## Records provided

__________

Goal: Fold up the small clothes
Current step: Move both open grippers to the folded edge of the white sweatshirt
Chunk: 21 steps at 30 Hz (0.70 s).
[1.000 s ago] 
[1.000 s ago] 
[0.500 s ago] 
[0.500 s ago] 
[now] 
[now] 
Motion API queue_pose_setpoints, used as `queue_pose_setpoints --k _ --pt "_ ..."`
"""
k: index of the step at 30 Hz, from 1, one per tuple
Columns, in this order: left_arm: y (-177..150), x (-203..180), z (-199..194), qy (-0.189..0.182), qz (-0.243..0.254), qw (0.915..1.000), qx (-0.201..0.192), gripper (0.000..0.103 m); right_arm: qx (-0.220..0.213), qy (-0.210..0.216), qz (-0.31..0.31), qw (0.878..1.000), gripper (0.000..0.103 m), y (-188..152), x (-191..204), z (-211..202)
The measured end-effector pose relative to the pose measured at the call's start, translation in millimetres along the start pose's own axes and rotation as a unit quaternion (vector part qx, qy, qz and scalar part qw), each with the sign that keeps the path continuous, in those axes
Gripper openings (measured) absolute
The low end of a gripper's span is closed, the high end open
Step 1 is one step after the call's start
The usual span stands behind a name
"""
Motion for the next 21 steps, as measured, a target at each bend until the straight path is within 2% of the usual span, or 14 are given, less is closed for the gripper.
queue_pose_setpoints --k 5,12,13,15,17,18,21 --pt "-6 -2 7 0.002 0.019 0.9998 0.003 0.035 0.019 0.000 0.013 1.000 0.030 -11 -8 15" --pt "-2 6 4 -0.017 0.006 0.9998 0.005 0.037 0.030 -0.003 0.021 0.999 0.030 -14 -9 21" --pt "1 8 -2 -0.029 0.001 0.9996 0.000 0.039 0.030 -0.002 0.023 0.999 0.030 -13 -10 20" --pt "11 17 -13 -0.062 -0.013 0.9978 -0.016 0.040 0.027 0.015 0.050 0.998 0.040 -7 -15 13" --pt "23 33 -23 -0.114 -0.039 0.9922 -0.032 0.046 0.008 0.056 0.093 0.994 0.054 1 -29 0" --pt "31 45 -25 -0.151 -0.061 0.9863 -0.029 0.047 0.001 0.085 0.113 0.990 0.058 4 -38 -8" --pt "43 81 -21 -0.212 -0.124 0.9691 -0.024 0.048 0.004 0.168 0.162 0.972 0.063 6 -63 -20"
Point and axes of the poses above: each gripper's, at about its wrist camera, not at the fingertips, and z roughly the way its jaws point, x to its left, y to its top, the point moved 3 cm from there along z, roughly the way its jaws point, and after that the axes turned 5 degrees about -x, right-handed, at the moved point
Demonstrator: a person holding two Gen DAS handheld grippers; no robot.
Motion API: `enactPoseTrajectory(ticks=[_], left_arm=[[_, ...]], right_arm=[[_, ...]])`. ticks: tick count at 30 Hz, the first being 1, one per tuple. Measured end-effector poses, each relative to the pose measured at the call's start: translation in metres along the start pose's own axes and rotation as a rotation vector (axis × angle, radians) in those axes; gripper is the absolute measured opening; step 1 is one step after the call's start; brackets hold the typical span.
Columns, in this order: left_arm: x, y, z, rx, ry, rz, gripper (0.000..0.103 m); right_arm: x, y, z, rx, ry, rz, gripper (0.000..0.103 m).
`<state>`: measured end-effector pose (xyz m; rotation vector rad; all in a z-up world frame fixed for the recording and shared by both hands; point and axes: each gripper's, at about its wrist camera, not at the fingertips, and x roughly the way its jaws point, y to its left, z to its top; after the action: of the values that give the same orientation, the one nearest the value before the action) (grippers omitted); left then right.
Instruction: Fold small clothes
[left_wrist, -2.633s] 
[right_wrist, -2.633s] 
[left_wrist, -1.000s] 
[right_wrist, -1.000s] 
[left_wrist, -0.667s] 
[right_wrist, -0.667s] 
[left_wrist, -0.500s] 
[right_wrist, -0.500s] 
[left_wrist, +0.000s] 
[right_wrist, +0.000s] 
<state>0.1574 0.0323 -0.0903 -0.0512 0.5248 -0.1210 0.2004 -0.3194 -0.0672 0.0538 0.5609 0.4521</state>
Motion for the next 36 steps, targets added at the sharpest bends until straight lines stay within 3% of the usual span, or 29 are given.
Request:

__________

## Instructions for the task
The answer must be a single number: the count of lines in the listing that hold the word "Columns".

## Final answer
2